Please show all lines of the records that include "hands".

+++ MATERIAL FOR THIS EXERCISE

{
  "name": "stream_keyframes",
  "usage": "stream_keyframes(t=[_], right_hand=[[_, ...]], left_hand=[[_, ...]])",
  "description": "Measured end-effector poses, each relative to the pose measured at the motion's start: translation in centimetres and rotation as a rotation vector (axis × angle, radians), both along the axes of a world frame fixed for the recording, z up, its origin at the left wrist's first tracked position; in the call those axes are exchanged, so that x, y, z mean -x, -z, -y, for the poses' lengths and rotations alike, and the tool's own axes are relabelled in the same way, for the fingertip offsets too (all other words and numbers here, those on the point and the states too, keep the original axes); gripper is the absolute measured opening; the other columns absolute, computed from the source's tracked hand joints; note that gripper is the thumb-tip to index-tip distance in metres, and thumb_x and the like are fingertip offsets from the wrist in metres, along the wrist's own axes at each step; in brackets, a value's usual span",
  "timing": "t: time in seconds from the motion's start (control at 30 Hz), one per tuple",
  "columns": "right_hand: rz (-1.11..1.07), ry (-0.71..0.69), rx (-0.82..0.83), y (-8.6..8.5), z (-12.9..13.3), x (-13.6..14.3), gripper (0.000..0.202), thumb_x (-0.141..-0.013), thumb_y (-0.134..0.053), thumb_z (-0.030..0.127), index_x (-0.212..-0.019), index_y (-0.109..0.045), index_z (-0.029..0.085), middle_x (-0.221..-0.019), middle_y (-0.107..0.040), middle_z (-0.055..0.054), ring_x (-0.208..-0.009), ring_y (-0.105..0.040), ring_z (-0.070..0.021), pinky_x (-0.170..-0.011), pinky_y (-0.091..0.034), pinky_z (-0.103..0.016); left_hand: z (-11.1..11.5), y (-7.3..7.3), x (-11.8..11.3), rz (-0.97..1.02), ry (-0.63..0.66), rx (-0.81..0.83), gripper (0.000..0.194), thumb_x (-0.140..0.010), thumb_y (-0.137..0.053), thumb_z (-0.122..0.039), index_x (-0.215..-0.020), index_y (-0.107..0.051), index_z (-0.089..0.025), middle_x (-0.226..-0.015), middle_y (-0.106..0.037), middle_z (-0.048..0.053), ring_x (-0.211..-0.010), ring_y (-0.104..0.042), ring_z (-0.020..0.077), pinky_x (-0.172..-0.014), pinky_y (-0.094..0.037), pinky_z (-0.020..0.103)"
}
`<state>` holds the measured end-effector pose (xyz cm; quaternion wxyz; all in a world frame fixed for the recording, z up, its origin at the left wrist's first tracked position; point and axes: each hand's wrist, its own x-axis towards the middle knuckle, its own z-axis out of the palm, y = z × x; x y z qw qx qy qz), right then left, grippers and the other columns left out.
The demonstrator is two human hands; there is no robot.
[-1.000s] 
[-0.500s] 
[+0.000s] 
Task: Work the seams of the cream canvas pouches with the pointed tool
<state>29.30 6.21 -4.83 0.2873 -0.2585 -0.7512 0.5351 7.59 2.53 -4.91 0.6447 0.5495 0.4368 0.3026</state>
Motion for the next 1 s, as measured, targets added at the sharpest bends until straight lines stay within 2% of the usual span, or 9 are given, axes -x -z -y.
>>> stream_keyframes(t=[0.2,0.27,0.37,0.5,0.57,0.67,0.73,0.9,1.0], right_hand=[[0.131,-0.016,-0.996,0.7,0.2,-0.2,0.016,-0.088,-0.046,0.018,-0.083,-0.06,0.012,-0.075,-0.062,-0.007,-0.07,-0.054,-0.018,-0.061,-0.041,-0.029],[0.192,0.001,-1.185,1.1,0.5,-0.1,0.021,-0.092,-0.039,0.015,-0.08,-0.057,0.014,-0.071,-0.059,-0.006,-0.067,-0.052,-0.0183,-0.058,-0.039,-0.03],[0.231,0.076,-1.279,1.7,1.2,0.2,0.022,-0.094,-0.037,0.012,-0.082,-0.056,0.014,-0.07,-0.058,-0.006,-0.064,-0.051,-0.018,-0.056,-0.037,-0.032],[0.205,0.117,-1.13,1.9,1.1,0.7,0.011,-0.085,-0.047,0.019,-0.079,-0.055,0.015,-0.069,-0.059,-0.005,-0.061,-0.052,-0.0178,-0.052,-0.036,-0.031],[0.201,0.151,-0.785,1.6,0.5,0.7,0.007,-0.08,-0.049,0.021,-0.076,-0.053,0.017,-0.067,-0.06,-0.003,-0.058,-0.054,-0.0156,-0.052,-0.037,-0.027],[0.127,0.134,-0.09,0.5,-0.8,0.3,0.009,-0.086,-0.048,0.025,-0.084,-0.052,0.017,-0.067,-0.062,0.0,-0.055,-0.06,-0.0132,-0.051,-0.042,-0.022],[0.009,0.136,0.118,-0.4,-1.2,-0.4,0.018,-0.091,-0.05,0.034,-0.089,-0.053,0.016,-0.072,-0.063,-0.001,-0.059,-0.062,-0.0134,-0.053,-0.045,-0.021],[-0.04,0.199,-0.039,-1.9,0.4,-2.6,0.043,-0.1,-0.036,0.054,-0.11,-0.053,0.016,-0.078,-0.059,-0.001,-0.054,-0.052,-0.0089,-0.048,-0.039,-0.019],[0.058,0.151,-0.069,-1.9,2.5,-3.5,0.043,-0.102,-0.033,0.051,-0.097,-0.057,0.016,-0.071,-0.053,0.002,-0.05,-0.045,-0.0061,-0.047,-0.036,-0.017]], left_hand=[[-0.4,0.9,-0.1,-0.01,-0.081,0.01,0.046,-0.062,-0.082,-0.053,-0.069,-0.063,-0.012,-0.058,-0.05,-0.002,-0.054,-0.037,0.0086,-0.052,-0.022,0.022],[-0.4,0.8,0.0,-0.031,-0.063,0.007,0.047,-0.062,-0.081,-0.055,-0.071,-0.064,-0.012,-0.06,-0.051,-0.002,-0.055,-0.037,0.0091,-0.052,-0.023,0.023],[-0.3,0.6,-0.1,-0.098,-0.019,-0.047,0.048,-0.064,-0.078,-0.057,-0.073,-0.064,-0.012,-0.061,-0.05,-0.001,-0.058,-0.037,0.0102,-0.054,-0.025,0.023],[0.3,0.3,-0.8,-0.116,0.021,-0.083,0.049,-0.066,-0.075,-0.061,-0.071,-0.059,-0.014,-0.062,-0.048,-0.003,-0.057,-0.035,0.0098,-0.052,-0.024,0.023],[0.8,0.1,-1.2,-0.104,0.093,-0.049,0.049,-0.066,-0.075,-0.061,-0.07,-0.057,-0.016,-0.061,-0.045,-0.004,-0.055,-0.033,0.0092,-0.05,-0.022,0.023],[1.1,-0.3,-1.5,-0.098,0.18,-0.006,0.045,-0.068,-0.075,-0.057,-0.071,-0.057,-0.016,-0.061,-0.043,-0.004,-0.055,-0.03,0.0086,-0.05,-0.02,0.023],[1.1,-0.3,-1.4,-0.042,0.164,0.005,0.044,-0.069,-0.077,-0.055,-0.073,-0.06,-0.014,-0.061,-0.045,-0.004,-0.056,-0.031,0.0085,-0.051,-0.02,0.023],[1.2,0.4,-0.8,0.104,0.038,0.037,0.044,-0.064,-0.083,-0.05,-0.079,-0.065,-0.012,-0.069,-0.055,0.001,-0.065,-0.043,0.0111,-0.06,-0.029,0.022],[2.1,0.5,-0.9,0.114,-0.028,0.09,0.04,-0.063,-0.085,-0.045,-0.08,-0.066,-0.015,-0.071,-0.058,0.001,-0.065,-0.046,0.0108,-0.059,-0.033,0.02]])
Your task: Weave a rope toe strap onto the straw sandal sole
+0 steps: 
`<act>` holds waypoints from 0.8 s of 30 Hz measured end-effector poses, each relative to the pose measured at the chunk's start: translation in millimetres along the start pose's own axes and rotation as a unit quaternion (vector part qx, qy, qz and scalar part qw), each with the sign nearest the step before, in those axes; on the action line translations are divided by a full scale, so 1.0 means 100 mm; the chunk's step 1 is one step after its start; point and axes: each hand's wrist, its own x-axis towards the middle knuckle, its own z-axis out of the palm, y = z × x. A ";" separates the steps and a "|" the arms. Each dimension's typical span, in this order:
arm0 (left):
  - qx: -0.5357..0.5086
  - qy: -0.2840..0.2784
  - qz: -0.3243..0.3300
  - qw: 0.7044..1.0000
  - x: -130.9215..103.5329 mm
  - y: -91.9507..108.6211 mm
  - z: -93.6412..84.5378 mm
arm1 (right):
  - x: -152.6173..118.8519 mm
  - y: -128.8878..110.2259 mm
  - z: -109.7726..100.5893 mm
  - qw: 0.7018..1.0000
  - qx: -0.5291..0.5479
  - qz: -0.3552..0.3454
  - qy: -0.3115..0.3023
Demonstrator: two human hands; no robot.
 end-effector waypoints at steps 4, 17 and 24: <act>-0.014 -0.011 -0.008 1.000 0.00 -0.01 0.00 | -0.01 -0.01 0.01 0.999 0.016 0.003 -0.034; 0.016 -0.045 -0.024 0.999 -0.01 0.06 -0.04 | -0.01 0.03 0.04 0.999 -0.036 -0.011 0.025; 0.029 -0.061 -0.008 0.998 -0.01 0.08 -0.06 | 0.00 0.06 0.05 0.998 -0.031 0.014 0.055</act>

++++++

- [RESPONSE]
The demonstrator is two human hands; there is no robot.
Demonstrator: two human hands; no robot.

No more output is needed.